Something I have learnt is to follow your instincts, you know when something isn’t quite right with you. Early detection is everything in the world of brain tumours – as with many ails –  so paying attention is essential. We need to start finding these things on purpose though, and not by accident like so often happens.

As the Brain Tumor Foundation has said, if only the general population could have routine head MRI’s, just like we work preventatively with PAP smears, mammograms, colonoscopy and prostate exams. Besides, according to the Brain Tumor Foundation an estimated 1 million people* have undiagnosed brain tumours (of all varieties) in the US**, 25,000 of them in NYC. 

*Every site quotes different statistics so this just gives a rough idea.        

**Sorry, Canadian statistics are much harder to come by.

Anosmia

February 17, 2009

Break through! Perhaps I can taste, but not smell… I found this, the Anosmia Foundation. Anosmia means a complete loss of the sense of smell (temporary or permanent). This is an interesting excerpt from their site:

Despite the close association, taste and smell are anatomically and functionally distinct… The olfactory system is vitally important in determining food flavors. During chewing and swallowing, odor-laden air is forced from the rear of the oral cavity to the olfactory receptors,evoking many flavor sensations that people usually associate with taste but that are almost completely dependent on the sense of smell. 
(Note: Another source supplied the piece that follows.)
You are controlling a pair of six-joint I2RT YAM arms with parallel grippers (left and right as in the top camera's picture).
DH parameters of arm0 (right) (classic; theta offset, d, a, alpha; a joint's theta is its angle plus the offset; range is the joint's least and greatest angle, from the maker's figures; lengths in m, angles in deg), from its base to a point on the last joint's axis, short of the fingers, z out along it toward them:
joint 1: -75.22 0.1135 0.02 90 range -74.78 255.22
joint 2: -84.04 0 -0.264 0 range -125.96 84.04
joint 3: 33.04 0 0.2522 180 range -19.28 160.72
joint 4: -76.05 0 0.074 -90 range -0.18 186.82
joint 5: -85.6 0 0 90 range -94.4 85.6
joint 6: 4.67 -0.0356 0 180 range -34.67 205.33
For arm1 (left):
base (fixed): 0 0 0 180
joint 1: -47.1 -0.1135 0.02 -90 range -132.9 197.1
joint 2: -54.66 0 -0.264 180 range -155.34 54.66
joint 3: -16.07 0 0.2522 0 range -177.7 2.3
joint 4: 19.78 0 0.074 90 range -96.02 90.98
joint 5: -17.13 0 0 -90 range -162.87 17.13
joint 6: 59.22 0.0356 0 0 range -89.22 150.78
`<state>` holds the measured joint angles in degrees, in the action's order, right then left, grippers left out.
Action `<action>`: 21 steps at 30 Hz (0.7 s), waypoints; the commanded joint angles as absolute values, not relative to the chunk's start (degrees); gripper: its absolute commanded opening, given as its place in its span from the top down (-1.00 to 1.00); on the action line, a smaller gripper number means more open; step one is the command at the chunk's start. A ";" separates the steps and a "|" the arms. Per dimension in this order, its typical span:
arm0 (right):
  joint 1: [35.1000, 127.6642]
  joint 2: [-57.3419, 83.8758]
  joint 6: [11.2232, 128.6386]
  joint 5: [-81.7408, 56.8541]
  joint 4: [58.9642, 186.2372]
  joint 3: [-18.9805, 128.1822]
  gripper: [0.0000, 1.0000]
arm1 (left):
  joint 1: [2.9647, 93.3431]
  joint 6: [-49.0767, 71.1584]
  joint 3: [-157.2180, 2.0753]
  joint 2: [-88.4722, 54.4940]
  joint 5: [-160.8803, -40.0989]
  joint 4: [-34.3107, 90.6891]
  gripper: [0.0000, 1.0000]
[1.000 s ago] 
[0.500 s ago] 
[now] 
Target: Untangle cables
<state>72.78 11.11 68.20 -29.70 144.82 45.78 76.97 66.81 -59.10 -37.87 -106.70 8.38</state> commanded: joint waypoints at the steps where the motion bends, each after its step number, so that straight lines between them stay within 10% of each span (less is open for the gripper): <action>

The sense of smell plays a major role in the flavor of foods and it is common for individuals who lose their sense of smell to report that food loses its taste. This is of course incorrect; the food has only lost its aroma, and taste (sweet, salty, sour, bitter) remains intact. 

Recent studies indicate an even greater importance of the interaction between smells and tastes in food flavor – the sensitivity to an odor (almond) actually improved when there was a sweet taste in the mouth, but not with a savory taste – almond + sweet is experienced as cherry – this suggests there is actually a specific site in the brain where integration of taste and smell information occurs – in other words, “flavor” is greater than the sum of taste + smell, so only getting half of the sensation will give you less than half of the “flavor quality”! 

Anosmics can taste quite well — nothing missing there. But they cannot experience flavor.

Smell is 10,000 times more powerful than taste. Taste is mostly (~75 %) smell. 

More info on this here.

Causes

There is a HUGE list of causes (check out the full list), here are some ones relevant to meningioms: 

  • cranial surgery
  • surgery with general anesthesia
  • transphenodial surgery
  • swelling of the brain 
  • polyps or tumours
  • Antidepressants & anticonvulsants: amitriptyline, carbamazepine, clomipramine, clozapine, desipramine, doxepin, fluoxetine, imipramine, lithium, phenytoin, trifluoperazine. 
  • Anti-inflammatories: auronofin, colchicine, dexamethasone, diclofenac, dimethyl sulfoxide, fgold, hydrocortisone, d=penicillamine penicillamine

Dexamethasone (brand name Decadron)  and Phenytoin (brand name Dilantin) are both on the list, and I think are both common drugs to be on after a craniotomy. I certainly was. Benefits outweigh the negatives though when you think about what they do.

Foster Kennedy Syndrome

February 17, 2009

I remember my neurosurgeon standing by my bedside in neuro ICU, his interns (SO many interns) huddled around the foot of my bed. He said something like, “This is is the lady who presented with the olfactory grove meningioma and ____ _____ syndrome.” Forget the interns, I asked ” What syndrome? What’s that? You never said anything about that!” Then I promptly forgot everything he said.

Well then smashedpea’s blog reminded me, Foster Kennedy Syndrome. It refers to a constellation of findings associated with tumors of the frontal lobe. Apparently it is quite exciting for neuro medical types. I had no symptoms of it before, but I do now, aka, no sense of smell “Anosmia”.